O papa eleito ali na Capela Sistina é uma
criação do conclave, alguém que ali entra com um nome e sai com outro, alguém
que renasce no Espírito e nesse renascimento expressa o carisma de sua nova
identidade. É nesse renascimento que, então, o Espírito Santo revela sua
vontade. E, então, também fica sabendo qual foi Sua escolha em face da
diversidade de vocações e de perfis humanos e católicos que a igreja colocou
diante dele.
A história do papado demonstra claramente
que, em consequência dessa interação entre o sagrado e o profano, os que votam
em nome do Espírito Santo podem ser frágeis e fazer uma interpretação errada do
que Ele lhes inspira.
O processo de escolha é um processo
dialético, de certo modo no sentido do movimento da história na concepção do
cisterciense Gioacchino Da Fiore, amigo de São Francisco. Tão influente em
larga parte do mundo, também aqui no Brasil. Um modo de pensar o mundo e a vida
que reconhece a existência de uma era que é a era do Espírito Santo, uma era de
chegada e de superações.
Nasci pouco antes da eleição do cardeal
Pacelli como Pio XII. Supostamente fora escolhido por seu antecessor, o cardeal
Siri, de Gênova. Mas Siri não foi o eleito. Há enorme celeuma em torno da
anomalia da fumaça branca substituída pela fumaça preta e só pouco depois de
novo pela fumaça branca. O eleito foi Ângelo Giuseppe Roncalli, o papa João
XXIII.
Fiz peregrinação a Sotto-il-Monte na
província de Bérgamo, na Itália, à pequena casa camponesa e modesta em que
Roncalli nasceu.
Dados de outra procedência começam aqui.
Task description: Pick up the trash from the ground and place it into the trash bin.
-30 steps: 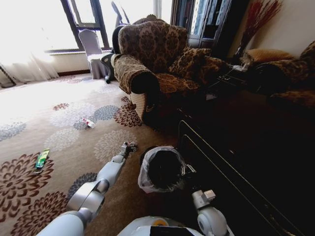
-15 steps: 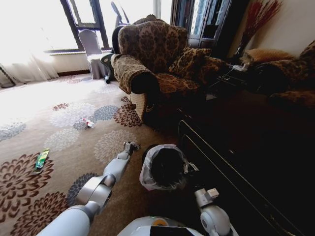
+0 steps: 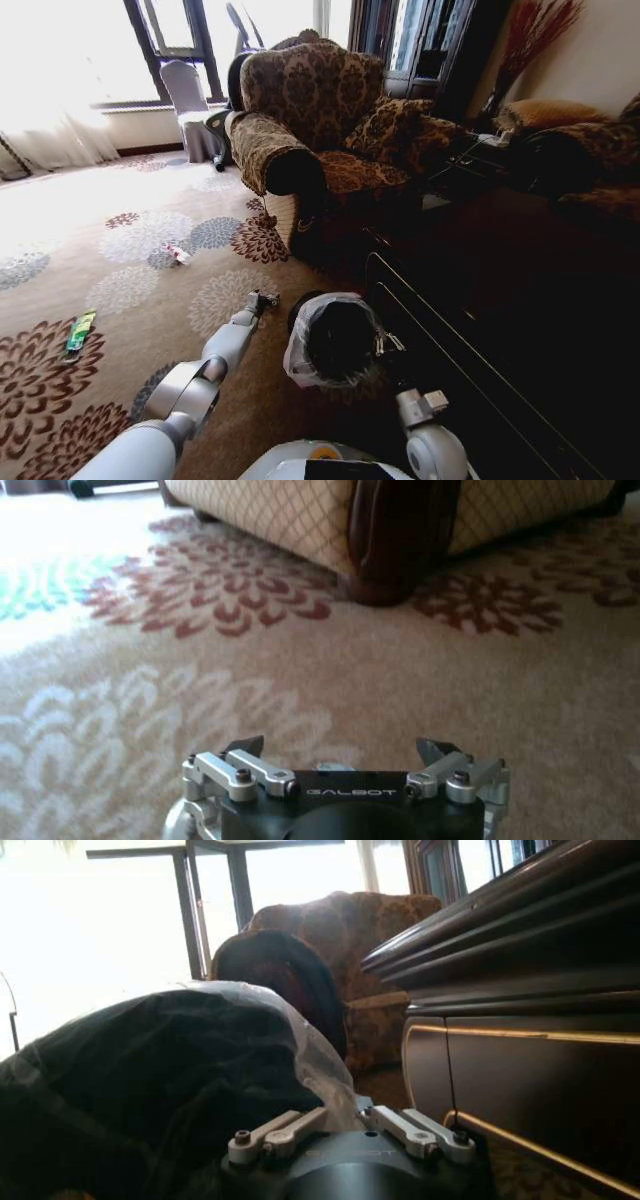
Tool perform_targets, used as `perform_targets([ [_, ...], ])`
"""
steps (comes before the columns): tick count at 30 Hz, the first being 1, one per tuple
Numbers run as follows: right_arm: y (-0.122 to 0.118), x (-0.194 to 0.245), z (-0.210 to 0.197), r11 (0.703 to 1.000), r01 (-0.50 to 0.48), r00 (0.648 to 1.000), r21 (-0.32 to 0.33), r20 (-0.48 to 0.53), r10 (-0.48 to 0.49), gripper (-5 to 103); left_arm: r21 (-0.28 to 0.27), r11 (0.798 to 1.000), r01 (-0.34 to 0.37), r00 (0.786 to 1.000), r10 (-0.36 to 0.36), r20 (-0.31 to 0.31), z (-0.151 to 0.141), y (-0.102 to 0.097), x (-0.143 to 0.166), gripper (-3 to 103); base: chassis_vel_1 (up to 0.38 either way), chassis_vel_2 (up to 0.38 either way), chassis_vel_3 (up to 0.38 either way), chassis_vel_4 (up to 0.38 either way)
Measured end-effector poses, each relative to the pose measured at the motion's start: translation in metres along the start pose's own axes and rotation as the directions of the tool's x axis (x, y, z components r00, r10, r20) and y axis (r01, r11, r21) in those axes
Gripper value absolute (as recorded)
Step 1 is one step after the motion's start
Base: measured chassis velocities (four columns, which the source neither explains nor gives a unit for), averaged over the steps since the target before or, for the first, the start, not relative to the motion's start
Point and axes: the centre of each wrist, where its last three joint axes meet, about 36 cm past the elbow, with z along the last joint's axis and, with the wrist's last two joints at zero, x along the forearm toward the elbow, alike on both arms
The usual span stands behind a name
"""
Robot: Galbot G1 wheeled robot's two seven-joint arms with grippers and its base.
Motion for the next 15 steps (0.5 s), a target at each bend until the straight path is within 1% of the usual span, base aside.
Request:
perform_targets([
  [2,0.000,0.001,0.000,1.000,-0.002,1.000,0.001,0.001,0.002,0,0.004,1.000,-0.001,1.000,0.001,-0.008,0.001,-0.001,0.000,101,-0.043,0.018,0.045,-0.058],
  [3,-0.002,0.004,0.000,1.000,-0.008,1.000,0.004,0.001,0.008,0,0.011,1.000,-0.007,1.000,0.007,-0.026,0.003,-0.003,0.000,97,0.000,0.000,0.000,0.000],
  [4,-0.003,0.006,-0.001,1.000,-0.011,1.000,0.007,0.000,0.011,0,0.007,1.000,-0.009,0.999,0.009,-0.041,0.004,-0.004,0.000,93,0.000,0.000,0.000,0.000],
  [5,-0.003,0.006,-0.001,1.000,-0.011,1.000,0.007,0.000,0.011,0,0.007,1.000,-0.009,0.999,0.009,-0.041,0.004,-0.004,0.000,93,0.000,0.000,0.000,0.000],
  [6,-0.004,0.008,-0.001,1.000,-0.015,1.000,0.009,0.001,0.015,0,0.006,1.000,-0.010,0.998,0.011,-0.054,0.005,-0.007,0.000,88,0.000,0.000,0.000,0.000],
  [9,-0.004,0.010,-0.001,1.000,-0.019,1.000,0.008,0.001,0.019,0,-0.010,1.000,-0.010,0.998,0.009,-0.060,0.007,-0.007,0.000,71,0.000,0.000,0.000,0.000],
  [10,-0.004,0.010,-0.001,1.000,-0.019,1.000,0.008,0.001,0.019,0,-0.010,1.000,-0.010,0.998,0.009,-0.060,0.007,-0.007,0.000,71,0.000,0.000,0.000,0.000],
  [11,-0.003,0.010,-0.001,1.000,-0.019,1.000,0.007,0.002,0.019,0,-0.016,1.000,-0.008,0.998,0.007,-0.061,0.007,-0.006,0.000,66,0.000,0.000,0.000,0.000],
  [12,-0.003,0.010,-0.001,1.000,-0.021,1.000,0.006,0.002,0.021,0,-0.024,1.000,-0.006,0.998,0.005,-0.062,0.008,-0.005,0.001,66,0.000,0.000,0.000,0.000],
  [15,-0.003,0.012,-0.002,1.000,-0.025,1.000,0.005,0.003,0.025,0,-0.056,0.998,0.008,0.998,-0.011,-0.067,0.012,-0.003,0.003,49,0.000,0.000,0.000,0.000],
])
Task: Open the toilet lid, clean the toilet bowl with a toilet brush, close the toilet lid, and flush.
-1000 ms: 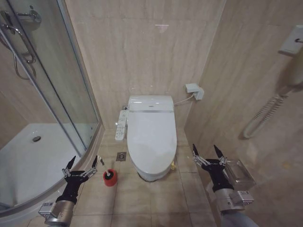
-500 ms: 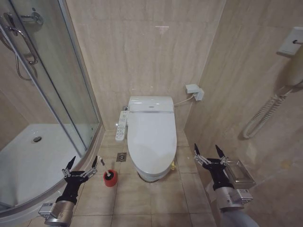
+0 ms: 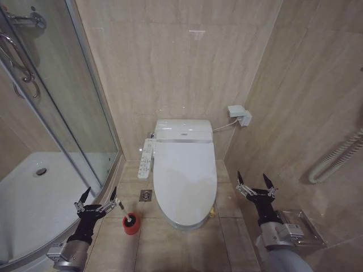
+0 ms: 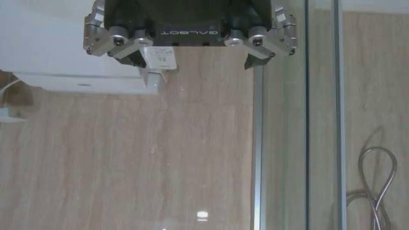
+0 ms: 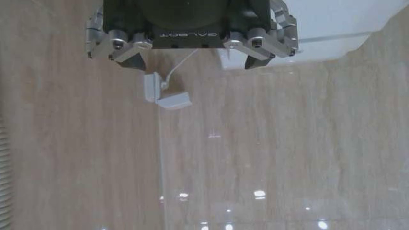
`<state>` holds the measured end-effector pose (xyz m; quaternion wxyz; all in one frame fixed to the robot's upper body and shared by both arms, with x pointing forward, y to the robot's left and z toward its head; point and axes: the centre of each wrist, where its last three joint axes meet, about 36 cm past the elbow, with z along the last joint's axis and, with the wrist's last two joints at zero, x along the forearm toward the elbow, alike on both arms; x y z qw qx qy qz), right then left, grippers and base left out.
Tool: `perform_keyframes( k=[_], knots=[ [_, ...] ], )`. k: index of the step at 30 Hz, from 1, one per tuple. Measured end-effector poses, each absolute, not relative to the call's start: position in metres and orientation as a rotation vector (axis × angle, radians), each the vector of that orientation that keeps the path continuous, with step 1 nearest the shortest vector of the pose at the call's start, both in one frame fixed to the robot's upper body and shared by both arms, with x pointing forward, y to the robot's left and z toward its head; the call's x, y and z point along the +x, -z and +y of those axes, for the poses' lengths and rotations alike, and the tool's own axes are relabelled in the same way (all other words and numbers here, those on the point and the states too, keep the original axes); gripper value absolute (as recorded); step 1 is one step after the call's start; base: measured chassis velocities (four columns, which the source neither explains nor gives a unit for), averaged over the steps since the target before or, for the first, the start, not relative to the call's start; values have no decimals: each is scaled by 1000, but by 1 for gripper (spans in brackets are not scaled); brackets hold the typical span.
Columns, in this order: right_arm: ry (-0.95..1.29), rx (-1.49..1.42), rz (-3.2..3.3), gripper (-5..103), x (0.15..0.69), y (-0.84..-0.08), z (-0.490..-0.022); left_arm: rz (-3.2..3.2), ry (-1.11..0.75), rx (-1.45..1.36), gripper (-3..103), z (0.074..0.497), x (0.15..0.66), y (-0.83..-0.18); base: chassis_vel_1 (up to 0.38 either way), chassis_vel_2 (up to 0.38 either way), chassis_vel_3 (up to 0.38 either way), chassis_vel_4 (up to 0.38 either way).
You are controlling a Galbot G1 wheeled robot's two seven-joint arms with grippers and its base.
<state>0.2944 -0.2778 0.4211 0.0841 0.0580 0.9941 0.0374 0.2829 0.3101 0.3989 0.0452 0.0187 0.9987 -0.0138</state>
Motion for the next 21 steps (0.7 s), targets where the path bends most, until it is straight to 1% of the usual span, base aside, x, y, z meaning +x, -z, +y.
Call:
perform_keyframes(
  k=[5, 13, 19, 21],
  knots=[
    [-85, 167, 2948, 100, 295, -415, -278, 3051, 42, 57, 100, 310, 283, -399, 14, -75, -9, 55],
    [62, 97, 2974, 100, 296, -402, -281, 3050, 42, 57, 100, 310, 283, -399, -2, -7, 3, 5],
    [193, 24, 3089, 100, 291, -360, -284, 3050, 42, 57, 100, 310, 283, -399, 0, 0, 0, 0],
    [275, -7, 3117, 100, 287, -340, -287, 3050, 42, 57, 100, 310, 283, -399, 0, 0, 0, 0]
  ],
)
Em termos brasileiros, uma casa caipira, parecida com a de
meus avós que viviam na roça.
Numa parede de um pequeno cômodo, em um
quadro, metade da passagem de trem de ida e volta entre Veneza e Roma. Roncalli
não fora a Roma para ficar. E Siri nunca confirmou a informação de que fora
eleito e, a pedido, renunciara no ato, sob argumento de que não podia violar o
juramento de segredo. Mas, podia, se não acontecera não era segredo.